Authors: Eliezer Gurarie <[email protected]>
Maintainer: Eliezer Gurarie <[email protected]>
License: Unlimited
Version: 1.3.2
Built: 2024-10-29 04:31:31 UTC
Source: https://github.com/eligurarie/bcpa

Help Index


Behavioral Change Point Analysis

Description

A collection of functions that allows one to perform the behavioral change point analysis (BCPA) as described by Gurarie et al. (2009, Ecology Letters, 12: 395-408). The key features are estimation of discrete changes in time-series data, notable linear and turning components of gappy velocity times series extracted from movement data.

Details

For more movement-appropriate change point analysis, users are encouraged to apply correlated velocity change point analysis as implemented in the smoove package (as of this writing on GitHub at https://github.com/EliGurarie/smoove) which implements methods described in Gurarie et al. 2017.
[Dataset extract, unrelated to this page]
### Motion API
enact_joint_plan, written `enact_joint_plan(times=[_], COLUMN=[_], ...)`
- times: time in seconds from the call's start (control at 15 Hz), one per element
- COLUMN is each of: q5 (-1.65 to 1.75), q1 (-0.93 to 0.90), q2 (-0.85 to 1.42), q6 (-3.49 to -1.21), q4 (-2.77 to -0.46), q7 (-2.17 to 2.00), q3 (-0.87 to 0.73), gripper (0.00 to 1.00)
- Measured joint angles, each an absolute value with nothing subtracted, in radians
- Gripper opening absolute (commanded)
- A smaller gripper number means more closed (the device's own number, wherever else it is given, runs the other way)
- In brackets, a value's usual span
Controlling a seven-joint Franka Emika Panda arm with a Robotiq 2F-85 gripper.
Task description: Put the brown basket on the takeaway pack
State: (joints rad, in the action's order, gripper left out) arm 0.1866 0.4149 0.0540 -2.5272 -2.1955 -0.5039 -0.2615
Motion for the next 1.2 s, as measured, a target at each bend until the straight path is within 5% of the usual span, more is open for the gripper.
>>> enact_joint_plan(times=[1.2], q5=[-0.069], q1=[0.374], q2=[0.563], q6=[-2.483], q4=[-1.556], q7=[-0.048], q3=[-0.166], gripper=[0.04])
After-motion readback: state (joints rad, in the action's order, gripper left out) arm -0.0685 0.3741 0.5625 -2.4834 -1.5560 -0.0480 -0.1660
There is a fairly detailed vignette - type in vignette("bcpa"), and an updated vignette vignette("UnivariateBCPA") with a univariate example. The key analysis function is WindowSweep, and reading its documentation is a good way to start using this package.
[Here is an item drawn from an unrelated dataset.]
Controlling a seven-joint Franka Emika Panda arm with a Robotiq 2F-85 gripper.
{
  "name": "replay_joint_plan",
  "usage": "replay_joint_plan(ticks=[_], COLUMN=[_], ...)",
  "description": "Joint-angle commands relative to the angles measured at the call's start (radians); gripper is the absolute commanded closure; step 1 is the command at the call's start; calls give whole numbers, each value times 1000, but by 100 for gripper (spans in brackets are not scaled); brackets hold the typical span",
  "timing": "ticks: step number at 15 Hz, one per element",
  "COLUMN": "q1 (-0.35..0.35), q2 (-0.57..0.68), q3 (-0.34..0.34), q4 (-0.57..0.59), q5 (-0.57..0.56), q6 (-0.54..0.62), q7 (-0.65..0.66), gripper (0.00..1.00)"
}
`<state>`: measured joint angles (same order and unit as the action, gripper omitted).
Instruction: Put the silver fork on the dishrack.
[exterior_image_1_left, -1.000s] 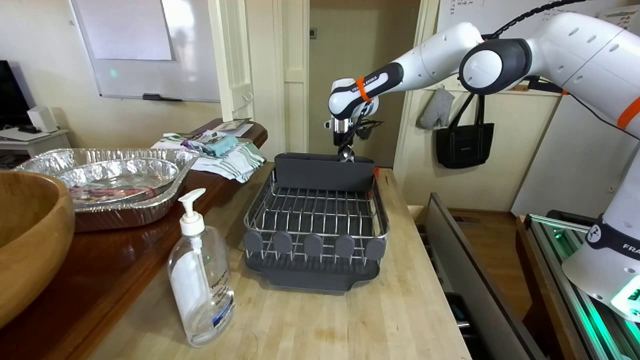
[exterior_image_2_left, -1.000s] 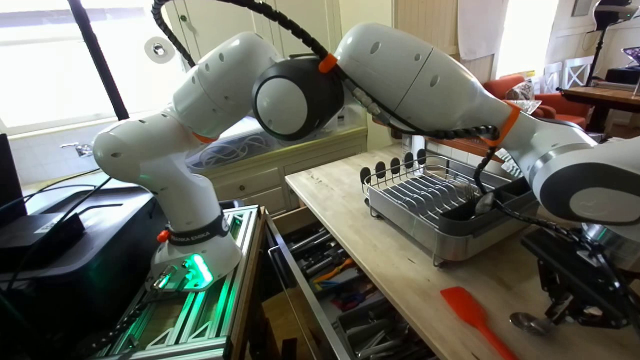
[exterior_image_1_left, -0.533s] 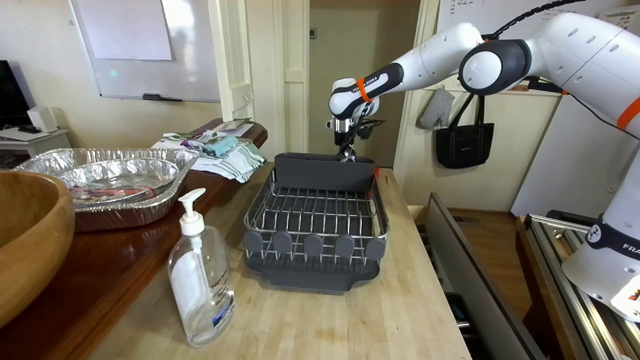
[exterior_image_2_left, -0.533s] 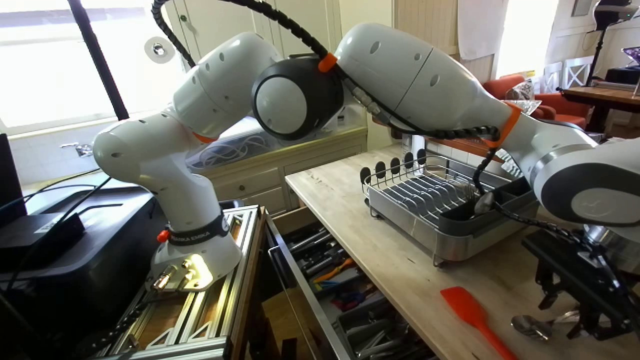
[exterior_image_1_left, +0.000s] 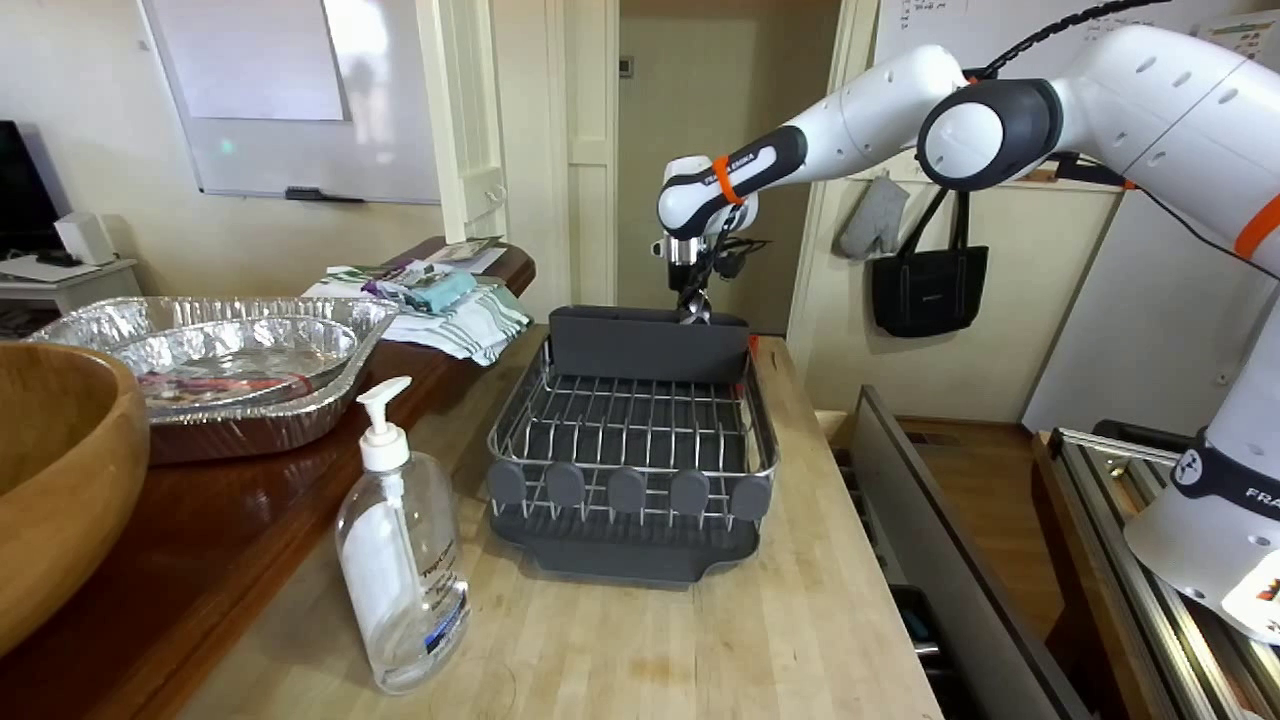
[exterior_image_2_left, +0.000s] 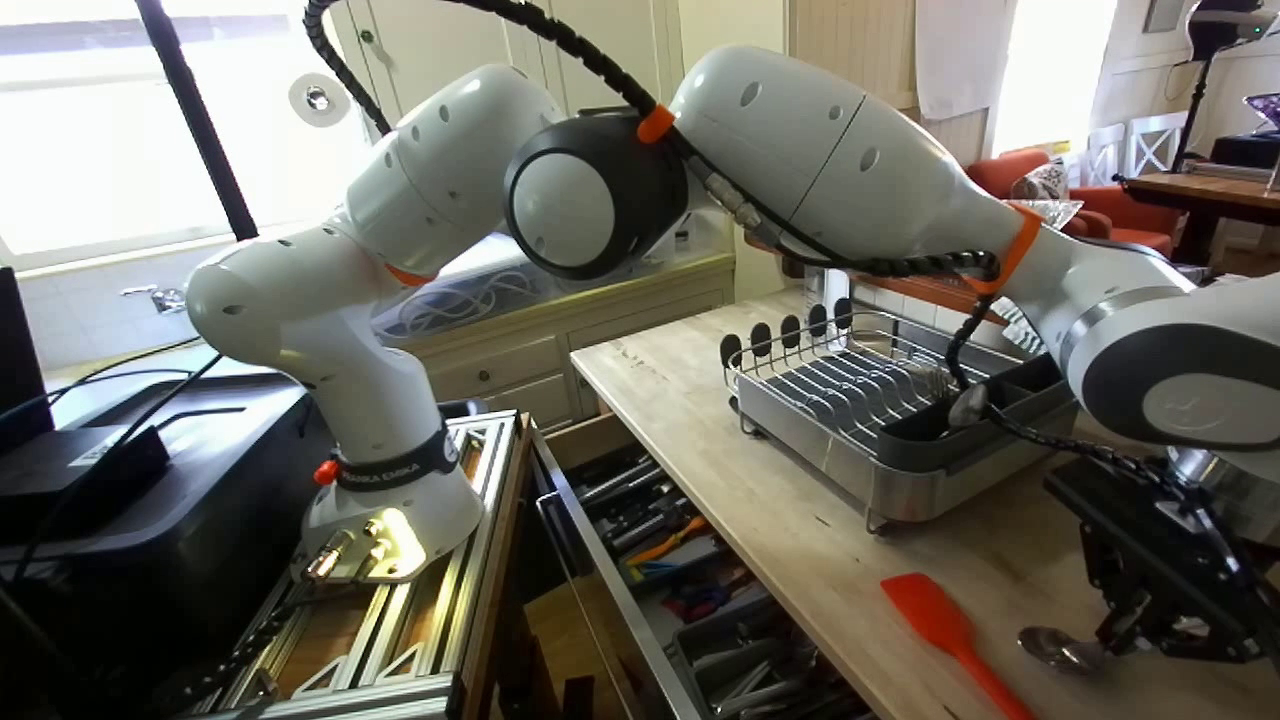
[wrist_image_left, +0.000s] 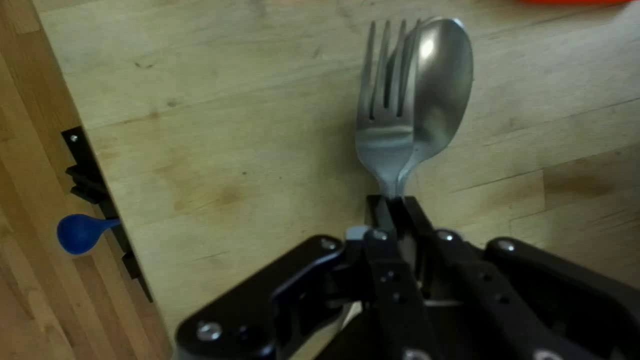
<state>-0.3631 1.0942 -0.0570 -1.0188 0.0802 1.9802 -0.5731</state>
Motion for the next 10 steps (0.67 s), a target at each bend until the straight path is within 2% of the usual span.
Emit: replay_joint_plan(ticks=[1,10], q1=[5,3], q2=[20,5], q3=[-11,-8], q4=[33,28], q5=[-11,-6], q6=[2,5], q7=[11,1], gripper=[97,98])
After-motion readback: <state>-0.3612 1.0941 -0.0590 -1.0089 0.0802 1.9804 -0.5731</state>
WindowSweep uses a suite of functions that might be useful for more narrow analysis. These functions are all available and documented, and are listed here hierarchically, from the most fundamental to the most complex:

  • GetRho maximizes the likelihood to estimate autocorrelation rho or characteristic time-scale tau.

  • GetDoubleL estimates the parameters and returns the log-likelihood at either side of a given break

  • GetBestBreak finds the single best change point according to the likelihood returned by GetDoubleL'](GetDoubleL)

  • GetModels uses a (modified) BIC model selection for all combinations from M0 (μ1=μ2\mu_1 = \mu_2, σ1=σ2\sigma_1 = \sigma_2, ρ1=ρ2\rho_1 = \rho_2) to M7 (μ1μ2\mu_1 \neq \mu_2, σ1σ2\sigma_1 \neq \sigma_2, ρ1ρ2\rho_1 \neq \rho_2) to characterize the "Best Break"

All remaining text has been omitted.